Bab ini menyajikan uraian ringkas teologis-ritual tentang liṅga yang dikenal sebagai ‘pāpa-hara/pāpa-nāśana’, yakni penghapus dosa. Dalam sabda Ilahi (Īśvara), liṅga itu ditempatkan dalam mikro-topografi arah di Prabhāsa-kṣetra: dikatakan telah dipratiṣṭhita dekat Siddha-liṅga dan berhubungan dengan Aruṇa, sosok fajar yang terkait dengan Sūrya.
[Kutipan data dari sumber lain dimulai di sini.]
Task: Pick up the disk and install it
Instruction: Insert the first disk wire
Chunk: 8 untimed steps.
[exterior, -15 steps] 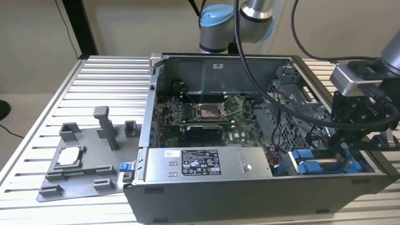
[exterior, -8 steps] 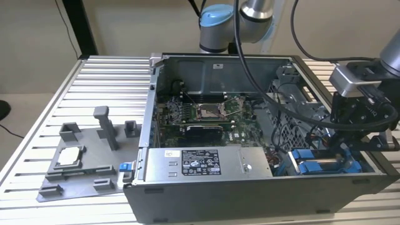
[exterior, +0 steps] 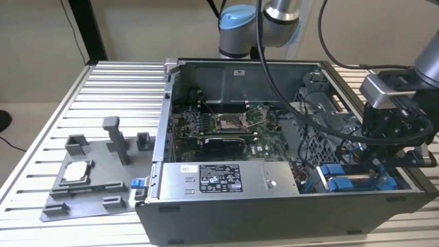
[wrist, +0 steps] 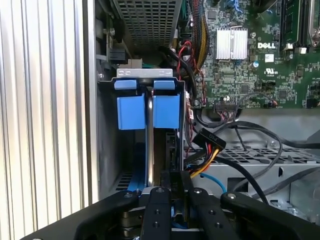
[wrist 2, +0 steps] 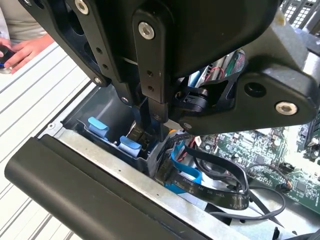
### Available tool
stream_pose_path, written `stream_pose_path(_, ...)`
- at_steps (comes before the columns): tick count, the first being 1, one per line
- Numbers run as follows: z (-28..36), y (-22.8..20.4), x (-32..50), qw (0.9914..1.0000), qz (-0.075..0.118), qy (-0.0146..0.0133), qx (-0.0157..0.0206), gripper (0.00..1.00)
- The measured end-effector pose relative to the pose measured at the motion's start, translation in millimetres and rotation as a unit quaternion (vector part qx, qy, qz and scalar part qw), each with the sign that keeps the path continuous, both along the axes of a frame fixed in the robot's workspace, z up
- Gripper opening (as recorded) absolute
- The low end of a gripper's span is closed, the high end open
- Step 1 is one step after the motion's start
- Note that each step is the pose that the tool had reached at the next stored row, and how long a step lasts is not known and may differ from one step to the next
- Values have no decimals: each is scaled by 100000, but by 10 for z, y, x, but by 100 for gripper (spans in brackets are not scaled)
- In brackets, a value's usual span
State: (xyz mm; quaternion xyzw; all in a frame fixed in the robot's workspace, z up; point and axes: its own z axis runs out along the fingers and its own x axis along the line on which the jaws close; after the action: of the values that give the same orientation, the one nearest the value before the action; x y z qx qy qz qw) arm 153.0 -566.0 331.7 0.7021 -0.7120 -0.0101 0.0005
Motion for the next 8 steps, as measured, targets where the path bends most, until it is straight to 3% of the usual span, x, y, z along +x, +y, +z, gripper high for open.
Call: stream_pose_path(8,-24,1,0,100000,-2,-26,25,0)
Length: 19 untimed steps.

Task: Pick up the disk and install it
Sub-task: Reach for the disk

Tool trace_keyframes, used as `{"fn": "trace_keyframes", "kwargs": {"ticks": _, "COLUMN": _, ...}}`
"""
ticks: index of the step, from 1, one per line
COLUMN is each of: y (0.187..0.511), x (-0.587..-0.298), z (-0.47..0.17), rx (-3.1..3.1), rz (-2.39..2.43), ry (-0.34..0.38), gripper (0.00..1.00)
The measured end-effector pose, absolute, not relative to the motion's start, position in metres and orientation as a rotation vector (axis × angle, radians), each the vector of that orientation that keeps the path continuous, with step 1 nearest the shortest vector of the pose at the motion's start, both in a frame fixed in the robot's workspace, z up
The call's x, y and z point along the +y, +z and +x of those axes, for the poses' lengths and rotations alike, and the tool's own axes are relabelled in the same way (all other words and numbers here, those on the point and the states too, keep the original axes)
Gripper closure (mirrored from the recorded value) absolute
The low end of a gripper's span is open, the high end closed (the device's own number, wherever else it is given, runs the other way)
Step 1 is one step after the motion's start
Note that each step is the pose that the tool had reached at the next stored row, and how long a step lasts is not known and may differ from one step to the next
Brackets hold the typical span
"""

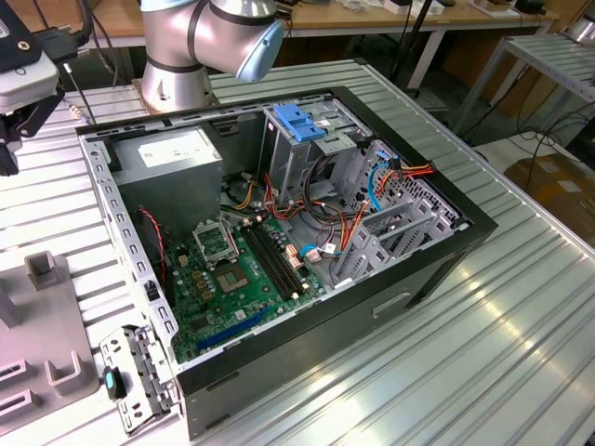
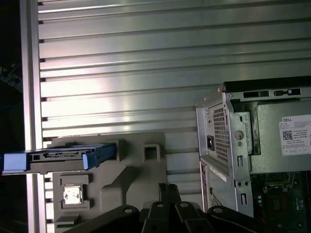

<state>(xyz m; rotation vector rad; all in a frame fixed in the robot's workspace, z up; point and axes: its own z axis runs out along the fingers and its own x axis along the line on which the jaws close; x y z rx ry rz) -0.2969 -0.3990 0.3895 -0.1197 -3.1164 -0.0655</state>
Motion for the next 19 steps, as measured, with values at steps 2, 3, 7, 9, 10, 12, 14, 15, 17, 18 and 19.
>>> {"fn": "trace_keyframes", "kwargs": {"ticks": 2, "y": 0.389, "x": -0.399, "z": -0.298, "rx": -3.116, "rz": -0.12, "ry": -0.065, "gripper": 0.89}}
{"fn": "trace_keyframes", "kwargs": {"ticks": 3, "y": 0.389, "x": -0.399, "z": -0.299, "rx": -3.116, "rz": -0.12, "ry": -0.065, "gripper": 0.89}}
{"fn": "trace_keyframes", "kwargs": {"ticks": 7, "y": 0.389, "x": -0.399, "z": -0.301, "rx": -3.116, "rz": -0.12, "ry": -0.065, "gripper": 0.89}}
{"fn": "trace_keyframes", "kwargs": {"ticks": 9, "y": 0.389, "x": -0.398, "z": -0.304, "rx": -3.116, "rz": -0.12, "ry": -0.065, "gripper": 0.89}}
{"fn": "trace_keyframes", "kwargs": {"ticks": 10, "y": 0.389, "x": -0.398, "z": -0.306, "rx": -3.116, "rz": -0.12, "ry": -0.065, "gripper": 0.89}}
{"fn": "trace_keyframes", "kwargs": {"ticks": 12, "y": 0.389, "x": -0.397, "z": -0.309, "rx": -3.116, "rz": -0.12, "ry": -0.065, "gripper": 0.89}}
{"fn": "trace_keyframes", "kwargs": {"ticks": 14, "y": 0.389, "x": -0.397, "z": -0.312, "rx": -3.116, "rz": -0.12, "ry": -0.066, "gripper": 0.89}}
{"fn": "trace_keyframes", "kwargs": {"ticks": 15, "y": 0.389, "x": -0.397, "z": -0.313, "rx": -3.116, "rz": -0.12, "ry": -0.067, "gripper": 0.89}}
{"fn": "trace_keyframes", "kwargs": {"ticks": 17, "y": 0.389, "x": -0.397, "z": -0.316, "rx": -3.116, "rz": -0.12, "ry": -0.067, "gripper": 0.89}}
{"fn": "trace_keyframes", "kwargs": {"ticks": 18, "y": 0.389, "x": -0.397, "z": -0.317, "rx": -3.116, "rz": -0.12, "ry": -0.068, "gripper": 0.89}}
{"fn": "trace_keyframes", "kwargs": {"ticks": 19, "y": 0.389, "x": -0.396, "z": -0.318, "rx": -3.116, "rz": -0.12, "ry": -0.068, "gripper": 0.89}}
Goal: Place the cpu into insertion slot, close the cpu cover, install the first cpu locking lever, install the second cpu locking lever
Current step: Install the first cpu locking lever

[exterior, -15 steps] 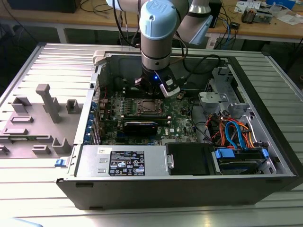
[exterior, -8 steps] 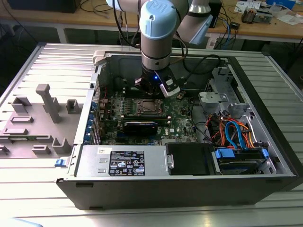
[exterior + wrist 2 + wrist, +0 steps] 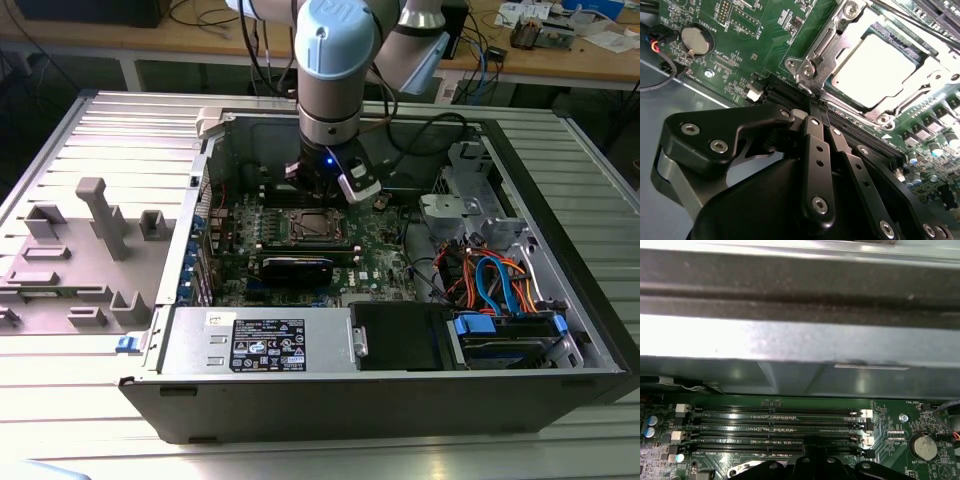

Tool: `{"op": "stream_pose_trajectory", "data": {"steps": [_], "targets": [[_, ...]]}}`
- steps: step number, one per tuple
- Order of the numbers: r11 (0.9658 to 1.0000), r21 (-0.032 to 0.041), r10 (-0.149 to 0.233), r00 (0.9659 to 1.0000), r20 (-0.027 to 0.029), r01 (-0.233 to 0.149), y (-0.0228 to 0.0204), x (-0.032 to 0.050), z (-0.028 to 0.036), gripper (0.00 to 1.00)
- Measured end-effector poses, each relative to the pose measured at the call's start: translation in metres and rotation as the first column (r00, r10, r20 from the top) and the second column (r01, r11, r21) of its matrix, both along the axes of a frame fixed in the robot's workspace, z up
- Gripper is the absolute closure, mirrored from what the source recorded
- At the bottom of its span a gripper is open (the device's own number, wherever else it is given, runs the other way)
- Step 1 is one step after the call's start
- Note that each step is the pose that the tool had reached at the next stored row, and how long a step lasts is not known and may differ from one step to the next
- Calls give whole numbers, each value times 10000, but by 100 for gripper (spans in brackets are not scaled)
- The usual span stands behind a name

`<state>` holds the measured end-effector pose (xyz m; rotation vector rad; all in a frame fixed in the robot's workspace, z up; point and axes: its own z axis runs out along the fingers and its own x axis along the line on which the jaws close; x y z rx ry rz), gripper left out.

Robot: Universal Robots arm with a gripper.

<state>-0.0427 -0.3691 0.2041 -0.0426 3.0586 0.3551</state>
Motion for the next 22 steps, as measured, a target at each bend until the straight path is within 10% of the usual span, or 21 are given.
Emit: {"op": "stream_pose_trajectory", "data": {"steps": [3,7,22], "targets": [[10000,33,3,10000,-1,-3,-6,1,2,89],[9997,247,0,10000,3,-1,-49,0,1,89],[9996,271,0,10000,36,-1,-96,0,-27,89]]}}
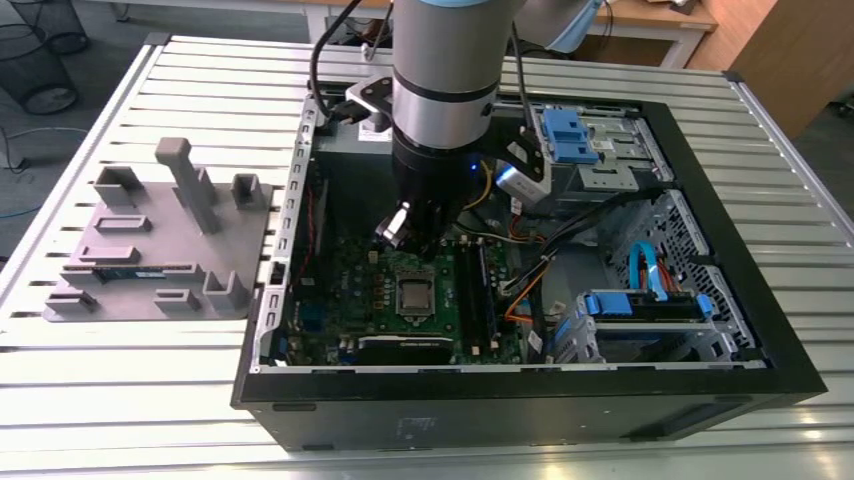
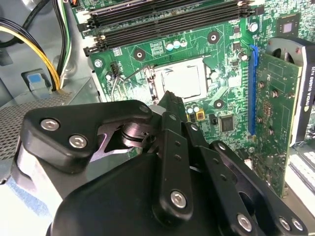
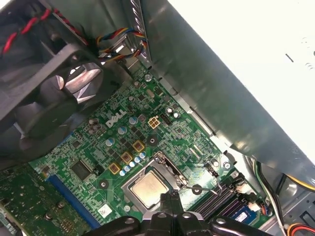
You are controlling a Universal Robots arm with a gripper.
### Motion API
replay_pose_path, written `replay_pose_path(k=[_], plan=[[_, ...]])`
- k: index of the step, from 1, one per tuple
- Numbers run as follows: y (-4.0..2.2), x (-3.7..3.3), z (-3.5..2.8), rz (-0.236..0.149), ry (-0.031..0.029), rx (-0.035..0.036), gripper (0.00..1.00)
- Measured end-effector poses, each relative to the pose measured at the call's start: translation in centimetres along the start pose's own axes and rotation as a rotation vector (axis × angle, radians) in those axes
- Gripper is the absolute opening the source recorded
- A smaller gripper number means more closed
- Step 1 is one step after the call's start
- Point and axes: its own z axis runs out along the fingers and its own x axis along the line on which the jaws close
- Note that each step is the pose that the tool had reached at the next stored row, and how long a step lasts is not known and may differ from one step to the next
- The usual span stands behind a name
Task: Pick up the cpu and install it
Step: 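Install the first cpu locking lever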
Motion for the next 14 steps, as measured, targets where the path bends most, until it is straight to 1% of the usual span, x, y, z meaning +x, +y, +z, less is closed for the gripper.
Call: replay_pose_path(k=[2, 5, 6, 9, 12, 14], plan=[[-0.01, 0.00, -0.32, 0.000, -0.0003, -0.0001, 0.11], [-0.02, 0.00, -0.99, 0.000, -0.0009, -0.0005, 0.11], [-0.03, 0.00, -1.09, 0.000, -0.0008, -0.0005, 0.11], [-0.03, 0.01, -1.09, 0.000, -0.0030, -0.0025, 0.11], [0.00, -0.05, -1.03, 0.000, -0.0103, -0.0092, 0.11], [0.03, -0.18, -1.00, 0.000, -0.0111, -0.0099, 0.11]])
Pernyataan lain menyebut pendiriannya dilakukan oleh kusir kereta Sūrya, menegaskan kaitan surya, sementara pusat pemujaan tetap ikon Śaiva berupa liṅga. Selanjutnya diberikan ketentuan waktu yang jelas: pemujaan pada hari ke-13 paruh terang (śukla trayodaśī) bulan Caitra, dilakukan sesuai tata cara (vidhivat) dengan bhakti. Buahnya disamakan dengan hasil ‘Puṇḍarīka’, sebagai penanda ukuran pahala khas sastra māhātmya tīrtha. Kolofon menutup dengan menyatakan bahwa ini adalah adhyāya kelima belas dalam Prabhāsa-kṣetra-māhātmya bagian pertama pada Prabhāsa Khaṇḍa.

Shlokas

Verse 1

ईश्वर उवाच । तस्याग्नेये तु देवेशि अरुणेन प्रतिष्ठितम् । धनुषां च त्रये तत्र सिद्धलिंगसमीपतः

Īśvara bersabda: Wahai Devī penguasa para dewa, di arah tenggara darinya ada sebuah liṅga yang ditegakkan oleh Aruṇa; letaknya dekat Siddhaliṅga, pada jarak tiga panjang busur-panah.

Verse 2

सूर्यसारथिना तत्र लिंगं देविप्रतिष्ठितम् । कलौ पापहरंनाम दर्शनात्पापनाशनम्

Wahai Devī, di sana sebuah liṅga ditegakkan oleh sais kereta Sang Surya. Pada Zaman Kali ia bernama ‘Pāpahara’, Sang Penghapus Dosa; dengan darśana kepadanya saja, dosa-dosa pun lenyap.

Verse 3

चैत्रमास त्रयोदश्यां शुक्लायां वरवर्णिनि । पूजयेद्विधिवद्भक्त्या पौंडरीकफलं लभेत्

Wahai yang berparas indah, pada hari ketiga belas paruh terang (śukla trayodaśī) di bulan Caitra, hendaklah seseorang bersembahyang dengan bhakti menurut tata-ritus; dengan demikian ia memperoleh buah yang setara dengan kurban Puṇḍarīka-yajña.

Verse 15

इति श्रीस्कांदे महापुराण एकाशीतिसाहस्र्यां संहितायां सप्तमे प्रभासखंडे प्रथमे प्रभासक्षेत्रमाहात्म्ये पापनाशनोत्पत्तिवर्णनंनाम पंचदशोऽध्यायः

Demikian berakhir bab kelima belas, bernama “Uraian tentang Asal-mula Pāpanāśana”, dalam Prabhāsa-kṣetra Māhātmya yang pertama, di dalam kitab ketujuh, Prabhāsa Khaṇḍa, dari Skanda Mahāpurāṇa yang suci (dalam Ekāśītisāhasrī Saṃhitā).